If you’ve got the intuition about right, understanding how an “outlier” comes into play isn’t that difficult. Check out the following figure.

Generally, any data point outside the min and max values (represented by whiskers at both ends of the box) are treated as outliers.


Again, if you didn’t understand the statistical concept 100%, no hard feelings. We can drive a car without understanding a lot of its mechanics. But we do have to know how to drive!

Just like knowing how to drive, understanding how to implement an algorithm is the most important part of the business. Below is a small snippet to build that programming intuition in Python.

# import libraries
import numpy as np
import seaborn as sns
sns.set_style("whitegrid")# data
data = [1, 4, 4, 5, 6, 7, 8, 13]# create boxplot
sns.boxplot(y = data)
As you can see, one outlier is pretty clearly visible in this boxplot and we can easily filter that. We don’t know the exact value of the outlier but we know that it’s greater than 12. So let’s filter that outlier value.

如您所见,在这个箱线图中可以清楚地看到一个离群值,我们可以轻松地对其进行过滤。 我们不知道离群值的确切值,但我们知道它大于12。因此,让我们过滤该离群值。

# filter outliers 
outliers = [i for i in data if i > 12]print("Outliers are: ", outliers)
There you have it, the boxplot detects 13 as an outlier in the dataset. Whether this outlier is an anomaly or not, that, of course, is a different question that can only be answered separately using domain knowledge and additional techniques.

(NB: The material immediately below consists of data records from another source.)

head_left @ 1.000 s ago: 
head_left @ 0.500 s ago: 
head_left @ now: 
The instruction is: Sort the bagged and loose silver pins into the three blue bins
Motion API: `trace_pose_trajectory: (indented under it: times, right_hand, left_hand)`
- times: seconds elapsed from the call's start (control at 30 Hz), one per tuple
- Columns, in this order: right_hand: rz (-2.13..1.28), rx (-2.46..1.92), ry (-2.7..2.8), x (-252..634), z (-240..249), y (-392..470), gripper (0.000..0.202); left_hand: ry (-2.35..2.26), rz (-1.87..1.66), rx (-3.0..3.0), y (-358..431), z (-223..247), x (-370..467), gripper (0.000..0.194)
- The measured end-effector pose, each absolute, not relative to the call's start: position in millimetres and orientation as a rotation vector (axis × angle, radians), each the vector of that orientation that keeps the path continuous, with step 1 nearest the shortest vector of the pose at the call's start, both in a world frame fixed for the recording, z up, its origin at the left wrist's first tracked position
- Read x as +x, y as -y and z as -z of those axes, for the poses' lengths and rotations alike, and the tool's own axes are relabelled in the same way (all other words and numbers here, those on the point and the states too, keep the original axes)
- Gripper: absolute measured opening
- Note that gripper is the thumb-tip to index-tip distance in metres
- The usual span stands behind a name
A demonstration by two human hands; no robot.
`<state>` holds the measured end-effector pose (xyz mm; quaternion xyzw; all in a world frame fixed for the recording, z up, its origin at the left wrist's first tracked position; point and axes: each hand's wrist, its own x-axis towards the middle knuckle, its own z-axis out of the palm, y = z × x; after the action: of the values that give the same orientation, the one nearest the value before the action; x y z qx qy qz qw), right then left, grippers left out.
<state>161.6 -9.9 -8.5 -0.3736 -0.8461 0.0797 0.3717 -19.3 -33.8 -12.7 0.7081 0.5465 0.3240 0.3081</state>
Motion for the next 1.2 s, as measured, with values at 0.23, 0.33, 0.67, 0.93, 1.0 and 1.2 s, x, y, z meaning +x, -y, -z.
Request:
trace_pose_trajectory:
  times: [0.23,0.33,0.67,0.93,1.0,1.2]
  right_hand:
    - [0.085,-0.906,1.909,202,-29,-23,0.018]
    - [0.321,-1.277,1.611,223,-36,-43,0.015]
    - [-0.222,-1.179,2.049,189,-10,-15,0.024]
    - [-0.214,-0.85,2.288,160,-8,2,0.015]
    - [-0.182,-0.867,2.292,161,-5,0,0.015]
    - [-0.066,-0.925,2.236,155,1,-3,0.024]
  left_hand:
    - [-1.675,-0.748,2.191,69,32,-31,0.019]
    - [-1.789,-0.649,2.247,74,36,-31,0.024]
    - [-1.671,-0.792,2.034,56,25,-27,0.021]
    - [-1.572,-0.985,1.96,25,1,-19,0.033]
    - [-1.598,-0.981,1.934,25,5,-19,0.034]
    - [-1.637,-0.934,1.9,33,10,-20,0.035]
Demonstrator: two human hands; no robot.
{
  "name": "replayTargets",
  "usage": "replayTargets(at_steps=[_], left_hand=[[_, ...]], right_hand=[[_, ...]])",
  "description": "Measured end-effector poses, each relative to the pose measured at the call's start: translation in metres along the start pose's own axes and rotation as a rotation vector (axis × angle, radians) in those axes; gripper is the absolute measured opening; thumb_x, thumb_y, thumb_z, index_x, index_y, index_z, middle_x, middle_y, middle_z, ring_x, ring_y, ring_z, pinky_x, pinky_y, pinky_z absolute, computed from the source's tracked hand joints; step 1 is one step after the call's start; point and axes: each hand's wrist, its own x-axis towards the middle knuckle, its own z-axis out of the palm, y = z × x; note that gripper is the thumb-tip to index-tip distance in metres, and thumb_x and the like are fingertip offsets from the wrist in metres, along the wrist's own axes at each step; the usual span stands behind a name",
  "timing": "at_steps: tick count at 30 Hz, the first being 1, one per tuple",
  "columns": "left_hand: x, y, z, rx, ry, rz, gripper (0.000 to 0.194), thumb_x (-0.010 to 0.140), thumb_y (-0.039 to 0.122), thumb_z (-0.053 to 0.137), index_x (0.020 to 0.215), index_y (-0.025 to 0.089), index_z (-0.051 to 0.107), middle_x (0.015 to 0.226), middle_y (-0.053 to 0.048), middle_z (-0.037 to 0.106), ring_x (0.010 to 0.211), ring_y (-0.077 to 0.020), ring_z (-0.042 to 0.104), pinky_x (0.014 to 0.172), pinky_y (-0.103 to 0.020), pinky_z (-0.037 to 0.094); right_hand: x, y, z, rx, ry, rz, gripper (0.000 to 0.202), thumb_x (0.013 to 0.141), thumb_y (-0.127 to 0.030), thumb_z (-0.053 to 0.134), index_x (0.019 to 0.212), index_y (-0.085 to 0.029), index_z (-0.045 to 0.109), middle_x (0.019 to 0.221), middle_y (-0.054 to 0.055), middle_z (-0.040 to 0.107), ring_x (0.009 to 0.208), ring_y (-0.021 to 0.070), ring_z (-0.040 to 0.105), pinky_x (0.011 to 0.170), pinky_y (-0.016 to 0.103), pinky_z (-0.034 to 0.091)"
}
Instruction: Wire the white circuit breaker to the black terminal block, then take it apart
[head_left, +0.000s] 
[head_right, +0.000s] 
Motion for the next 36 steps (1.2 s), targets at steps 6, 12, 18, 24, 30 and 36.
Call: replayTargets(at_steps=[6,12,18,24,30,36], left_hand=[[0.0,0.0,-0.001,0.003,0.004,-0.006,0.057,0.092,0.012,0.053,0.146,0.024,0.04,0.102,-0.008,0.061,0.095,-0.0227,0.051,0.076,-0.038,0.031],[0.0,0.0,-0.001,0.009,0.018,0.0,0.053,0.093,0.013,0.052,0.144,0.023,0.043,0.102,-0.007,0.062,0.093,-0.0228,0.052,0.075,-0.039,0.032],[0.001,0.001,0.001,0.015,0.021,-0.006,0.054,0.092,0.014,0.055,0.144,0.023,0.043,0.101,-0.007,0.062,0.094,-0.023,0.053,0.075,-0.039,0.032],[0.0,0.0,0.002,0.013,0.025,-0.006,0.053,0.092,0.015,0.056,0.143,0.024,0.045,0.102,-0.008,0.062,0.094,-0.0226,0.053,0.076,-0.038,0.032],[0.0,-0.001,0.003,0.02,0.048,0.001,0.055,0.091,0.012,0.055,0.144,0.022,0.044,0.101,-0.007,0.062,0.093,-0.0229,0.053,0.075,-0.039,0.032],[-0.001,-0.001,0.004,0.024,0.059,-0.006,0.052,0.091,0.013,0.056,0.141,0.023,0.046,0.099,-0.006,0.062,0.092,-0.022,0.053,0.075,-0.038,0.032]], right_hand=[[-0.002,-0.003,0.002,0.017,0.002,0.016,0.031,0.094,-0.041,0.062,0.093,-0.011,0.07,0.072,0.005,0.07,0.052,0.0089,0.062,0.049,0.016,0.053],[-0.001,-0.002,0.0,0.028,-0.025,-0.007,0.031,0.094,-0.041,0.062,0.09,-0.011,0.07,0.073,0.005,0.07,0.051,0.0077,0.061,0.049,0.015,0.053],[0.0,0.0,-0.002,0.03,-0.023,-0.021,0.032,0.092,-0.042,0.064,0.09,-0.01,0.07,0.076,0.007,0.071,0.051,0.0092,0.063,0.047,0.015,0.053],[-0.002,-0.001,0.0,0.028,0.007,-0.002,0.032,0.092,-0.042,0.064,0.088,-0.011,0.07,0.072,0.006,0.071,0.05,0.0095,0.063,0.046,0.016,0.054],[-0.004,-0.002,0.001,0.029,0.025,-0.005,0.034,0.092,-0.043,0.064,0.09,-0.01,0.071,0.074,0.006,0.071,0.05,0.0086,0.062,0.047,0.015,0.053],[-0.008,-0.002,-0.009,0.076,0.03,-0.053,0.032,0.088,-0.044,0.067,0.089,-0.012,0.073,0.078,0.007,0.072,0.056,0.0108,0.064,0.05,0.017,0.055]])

有了它,箱线图将13检测为数据集中的异常值。 当然,这个异常值是否是异常值,这是一个不同的问题,只能使用领域知识和其他技术来单独回答。

The purpose of this article was to give the statistical intuition behind boxplot and demonstrate how it works with a tiny bit of programming example. The power of boxplots lies in the fact that you can “see” the extreme values and make a decision on the threshold for outliers by visual interpretation. The demo here was based on univariate data but it would work in a similar fashion for a multivariate dataset and categorical values.